Collectively, these fundamentals justify renewed investor interest and position UltraTech as a secular growth story aligned with India’s multi-year infrastructure ambitions.
Volume and Liquidity
- Trading Volume: The stock averages a robust 297,307 shares per day (3-month average), a testament to deep market interest and strong institutional participation.
- Market Capitalization: At ₹343,890 crore (~$41.3 billion), UltraTech’s inclusion in major benchmarks (BSE Sensex, Nifty 50) enhances its responsiveness to index flows and facilitates ready price discovery for both retail and institutional participants.
- Float Structure: With nearly 40% of shares held by non-promoter entities, including significant domestic and foreign institutional ownership, the stock maintains an optimal balance of liquidity and holder conviction, a dynamic that is generally favorable for medium-term price appreciation and dynamic valuations.
This underlying market confidence further supports the case for incremental capital allocation to UltraTech at current levels.
Catalysts and Positive Outlook
- Expansionary Capex: The announced ₹9,000 crore capex for further capacity ramp-up illustrates management’s unambiguous commitment to reinforcing market leadership and capturing incremental demand.
- Volume Growth Forecast: Management’s guidance for double-digit volume expansion in FY26 underscores operational optimism and improving sectoral tailwinds.
- Government Infrastructure Push: With India’s policymakers maintaining an aggressive infrastructure agenda, UltraTech’s unparalleled distribution network and manufacturing base leave it optimally positioned to service accelerating project pipelines.
- Acquisition Integration & Technology: The successful assimilation of recent acquisitions, combined with ongoing digitalization and automation initiatives, augurs well for both top-line synergies and margin improvements.
- ESG and Sustainability: UltraTech continues to invest in alternative fuels, renewable energy, and sustainable production methods—initiatives which are increasingly rewarded by both institutional investors and forward-looking procurement contracts.
These catalysts, in concert with a predominantly bullish analyst consensus (63% "Buy", 23% "Outperform"), lay the groundwork for potentially outsized returns as sector momentum intensifies.
Investment Strategies
- Short-term: With the RSI nearing oversold and trading just above the 200-day MA, the stock seems favorably positioned for tactical, mean-reversion-oriented trades.
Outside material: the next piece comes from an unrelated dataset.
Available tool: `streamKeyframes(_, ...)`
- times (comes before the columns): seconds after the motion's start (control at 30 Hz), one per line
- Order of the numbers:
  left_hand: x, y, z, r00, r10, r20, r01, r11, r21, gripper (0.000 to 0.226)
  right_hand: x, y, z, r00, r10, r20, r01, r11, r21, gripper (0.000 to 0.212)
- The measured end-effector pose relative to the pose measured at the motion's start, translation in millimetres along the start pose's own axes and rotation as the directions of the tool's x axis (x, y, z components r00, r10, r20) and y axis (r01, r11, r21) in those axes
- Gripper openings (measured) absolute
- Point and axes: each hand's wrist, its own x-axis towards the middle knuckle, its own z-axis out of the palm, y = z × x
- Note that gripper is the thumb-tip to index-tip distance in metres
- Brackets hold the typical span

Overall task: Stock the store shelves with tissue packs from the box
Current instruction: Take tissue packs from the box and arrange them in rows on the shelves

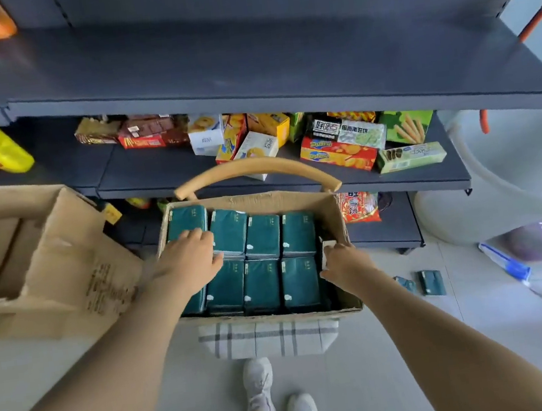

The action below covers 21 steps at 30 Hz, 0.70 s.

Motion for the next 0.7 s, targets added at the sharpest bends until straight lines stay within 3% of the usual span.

Short-term participants may look to accumulate near the ₹11,500–₹11,600 support zone, anticipating a rally on any reversal signal or positive industry news flow.
- Medium-term: Investors focused on the next 6–12 months could see opportunities as the company executes its aggressive capex and leverages government infrastructure spending. Any pullback toward support may offer a prudent point for portfolio addition ahead of forecasted volume growth and further dividend distributions.
- Long-term: Strategic investors—particularly those seeking exposure to India’s infrastructure renewal—are likely to find UltraTech’s dominant franchise, consistent expansion strategy, and sector leadership an attractive compounding vehicle. The company’s blend of scale, efficiency, dividend payout, and innovation supports an enduring case for patient capital seeking sustainable, above-market returns.
In each time frame, establishing positions on technical weakness or ahead of known catalysts (such as expansion project commissionings or quarterly earnings) aligns with disciplined capital deployment.
Is it the Right Time to Buy UltraTech Cement?
UltraTech Cement’s investment thesis remains compelling. Its unrivaled scale, outstanding recent financial performance, assertive capacity buildout, and alignment with India’s infrastructural growth cycle combine to create a platform for sustainable value creation. With robust trading volumes, a visible pipeline of growth catalysts, consistent dividend increases, and a technical setup that appears to be approaching an inflection point, renewed interest in the stock seems well-justified.
While the stock trades at a premium relative to historical sector averages, this valuation reflects both its competitive advantages and enduring leadership in a sector poised for expansion. Investors seeking opportunities aligned to India’s infrastructure supercycle—backed by operational excellence, robust liquidity, and progressive management—may view the current period as an excellent opportunity to seriously consider UltraTech Cement as a foundation for diversified portfolios.
With its unique combination of market dominance, strategic vision, and multiple avenues for upside, UltraTech Cement may be entering a new, sustainable bullish phase—making it a stock that deserves close attention by investors looking to participate in the next chapter of India’s growth story.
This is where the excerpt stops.